■ Task description: What you give back must match the data character for character.

____ Data provided

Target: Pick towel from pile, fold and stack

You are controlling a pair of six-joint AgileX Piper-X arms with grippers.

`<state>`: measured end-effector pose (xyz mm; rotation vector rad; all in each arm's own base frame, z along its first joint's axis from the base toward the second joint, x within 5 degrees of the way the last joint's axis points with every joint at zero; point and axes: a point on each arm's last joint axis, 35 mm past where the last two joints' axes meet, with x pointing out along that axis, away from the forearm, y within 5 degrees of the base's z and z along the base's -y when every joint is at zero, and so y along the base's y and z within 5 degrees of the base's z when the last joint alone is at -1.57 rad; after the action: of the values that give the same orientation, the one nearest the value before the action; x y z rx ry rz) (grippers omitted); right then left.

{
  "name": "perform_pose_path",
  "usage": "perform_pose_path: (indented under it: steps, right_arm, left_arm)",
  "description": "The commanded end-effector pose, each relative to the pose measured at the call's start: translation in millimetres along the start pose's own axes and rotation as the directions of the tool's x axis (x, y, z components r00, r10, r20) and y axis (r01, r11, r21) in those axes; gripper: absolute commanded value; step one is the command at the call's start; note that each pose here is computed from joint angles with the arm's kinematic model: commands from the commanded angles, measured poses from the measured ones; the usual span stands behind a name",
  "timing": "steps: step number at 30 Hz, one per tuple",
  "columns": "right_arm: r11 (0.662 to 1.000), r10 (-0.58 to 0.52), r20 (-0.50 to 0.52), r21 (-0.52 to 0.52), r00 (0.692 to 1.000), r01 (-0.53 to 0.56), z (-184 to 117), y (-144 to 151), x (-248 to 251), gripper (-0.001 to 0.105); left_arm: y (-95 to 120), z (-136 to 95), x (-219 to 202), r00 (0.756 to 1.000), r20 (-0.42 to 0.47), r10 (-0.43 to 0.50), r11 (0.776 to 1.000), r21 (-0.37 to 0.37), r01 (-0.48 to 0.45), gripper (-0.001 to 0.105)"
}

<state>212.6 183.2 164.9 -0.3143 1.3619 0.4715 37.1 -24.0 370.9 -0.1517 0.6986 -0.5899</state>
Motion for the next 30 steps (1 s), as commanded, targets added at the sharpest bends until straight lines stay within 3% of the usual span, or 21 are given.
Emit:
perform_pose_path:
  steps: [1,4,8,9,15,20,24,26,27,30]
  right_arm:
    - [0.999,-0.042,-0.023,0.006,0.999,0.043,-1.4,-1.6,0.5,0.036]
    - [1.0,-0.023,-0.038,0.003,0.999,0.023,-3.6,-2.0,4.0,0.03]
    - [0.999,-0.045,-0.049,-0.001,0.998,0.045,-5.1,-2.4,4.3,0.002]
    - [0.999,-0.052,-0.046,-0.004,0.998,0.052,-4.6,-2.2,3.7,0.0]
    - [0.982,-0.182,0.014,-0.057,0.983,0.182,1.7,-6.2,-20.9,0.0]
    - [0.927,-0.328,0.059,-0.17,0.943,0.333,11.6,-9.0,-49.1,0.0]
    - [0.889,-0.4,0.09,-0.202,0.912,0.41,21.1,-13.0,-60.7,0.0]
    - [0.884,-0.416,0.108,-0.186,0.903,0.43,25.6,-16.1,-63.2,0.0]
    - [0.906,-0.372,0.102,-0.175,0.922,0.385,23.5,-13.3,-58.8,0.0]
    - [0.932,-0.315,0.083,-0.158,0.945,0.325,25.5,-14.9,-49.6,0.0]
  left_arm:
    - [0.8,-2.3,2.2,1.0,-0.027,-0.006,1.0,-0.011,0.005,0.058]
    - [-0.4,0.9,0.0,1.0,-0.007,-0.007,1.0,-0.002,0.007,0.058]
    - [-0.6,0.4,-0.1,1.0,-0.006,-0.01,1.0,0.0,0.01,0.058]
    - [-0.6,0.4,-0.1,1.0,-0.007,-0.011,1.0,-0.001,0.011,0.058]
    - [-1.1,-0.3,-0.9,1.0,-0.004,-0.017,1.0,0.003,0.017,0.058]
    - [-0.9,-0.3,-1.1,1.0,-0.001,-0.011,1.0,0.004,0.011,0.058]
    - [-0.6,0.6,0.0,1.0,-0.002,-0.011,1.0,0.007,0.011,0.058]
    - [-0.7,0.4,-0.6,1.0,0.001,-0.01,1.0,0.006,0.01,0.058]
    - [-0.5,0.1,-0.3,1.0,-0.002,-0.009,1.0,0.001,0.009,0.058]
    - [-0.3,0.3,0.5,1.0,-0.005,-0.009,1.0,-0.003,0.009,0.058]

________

■ Task response:
Target: Pick towel from pile, fold and stack

You are controlling a pair of six-joint AgileX Piper-X arms with grippers.

`<state>`: measured end-effector pose (xyz mm; rotation vector rad; all in each arm's own base frame, z along its first joint's axis from the base toward the second joint, x within 5 degrees of the way the last joint's axis points with every joint at zero; point and axes: a point on each arm's last joint axis, 35 mm past where the last two joints' axes meet, with x pointing out along that axis, away from the forearm, y within 5 degrees of the base's z and z along the base's -y when every joint is at zero, and so y along the base's y and z within 5 degrees of the base's z when the last joint alone is at -1.57 rad; after the action: of the values that give the same orientation, the one nearest the value before the action; x y z rx ry rz) (grippers omitted); right then left.

{
  "name": "perform_pose_path",
  "usage": "perform_pose_path: (indented under it: steps, right_arm, left_arm)",
  "description": "The commanded end-effector pose, each relative to the pose measured at the call's start: translation in millimetres along the start pose's own axes and rotation as the directions of the tool's x axis (x, y, z components r00, r10, r20) and y axis (r01, r11, r21) in those axes; gripper: absolute commanded value; step one is the command at the call's start; note that each pose here is computed from joint angles with the arm's kinematic model: commands from the commanded angles, measured poses from the measured ones; the usual span stands behind a name",
  "timing": "steps: step number at 30 Hz, one per tuple",
  "columns": "right_arm: r11 (0.662 to 1.000), r10 (-0.58 to 0.52), r20 (-0.50 to 0.52), r21 (-0.52 to 0.52), r00 (0.692 to 1.000), r01 (-0.53 to 0.56), z (-184 to 117), y (-144 to 151), x (-248 to 251), gripper (-0.001 to 0.105); left_arm: y (-95 to 120), z (-136 to 95), x (-219 to 202), r00 (0.756 to 1.000), r20 (-0.42 to 0.47), r10 (-0.43 to 0.50), r11 (0.776 to 1.000), r21 (-0.37 to 0.37), r01 (-0.48 to 0.45), gripper (-0.001 to 0.105)"
}

<state>212.6 183.2 164.9 -0.3143 1.3619 0.4715 37.1 -24.0 370.9 -0.1517 0.6986 -0.5899</state>
Motion for the next 30 steps (1 s), as commanded, targets added at the sharpest bends until straight lines stay within 3% of the usual span, or 21 are given.
Emit:
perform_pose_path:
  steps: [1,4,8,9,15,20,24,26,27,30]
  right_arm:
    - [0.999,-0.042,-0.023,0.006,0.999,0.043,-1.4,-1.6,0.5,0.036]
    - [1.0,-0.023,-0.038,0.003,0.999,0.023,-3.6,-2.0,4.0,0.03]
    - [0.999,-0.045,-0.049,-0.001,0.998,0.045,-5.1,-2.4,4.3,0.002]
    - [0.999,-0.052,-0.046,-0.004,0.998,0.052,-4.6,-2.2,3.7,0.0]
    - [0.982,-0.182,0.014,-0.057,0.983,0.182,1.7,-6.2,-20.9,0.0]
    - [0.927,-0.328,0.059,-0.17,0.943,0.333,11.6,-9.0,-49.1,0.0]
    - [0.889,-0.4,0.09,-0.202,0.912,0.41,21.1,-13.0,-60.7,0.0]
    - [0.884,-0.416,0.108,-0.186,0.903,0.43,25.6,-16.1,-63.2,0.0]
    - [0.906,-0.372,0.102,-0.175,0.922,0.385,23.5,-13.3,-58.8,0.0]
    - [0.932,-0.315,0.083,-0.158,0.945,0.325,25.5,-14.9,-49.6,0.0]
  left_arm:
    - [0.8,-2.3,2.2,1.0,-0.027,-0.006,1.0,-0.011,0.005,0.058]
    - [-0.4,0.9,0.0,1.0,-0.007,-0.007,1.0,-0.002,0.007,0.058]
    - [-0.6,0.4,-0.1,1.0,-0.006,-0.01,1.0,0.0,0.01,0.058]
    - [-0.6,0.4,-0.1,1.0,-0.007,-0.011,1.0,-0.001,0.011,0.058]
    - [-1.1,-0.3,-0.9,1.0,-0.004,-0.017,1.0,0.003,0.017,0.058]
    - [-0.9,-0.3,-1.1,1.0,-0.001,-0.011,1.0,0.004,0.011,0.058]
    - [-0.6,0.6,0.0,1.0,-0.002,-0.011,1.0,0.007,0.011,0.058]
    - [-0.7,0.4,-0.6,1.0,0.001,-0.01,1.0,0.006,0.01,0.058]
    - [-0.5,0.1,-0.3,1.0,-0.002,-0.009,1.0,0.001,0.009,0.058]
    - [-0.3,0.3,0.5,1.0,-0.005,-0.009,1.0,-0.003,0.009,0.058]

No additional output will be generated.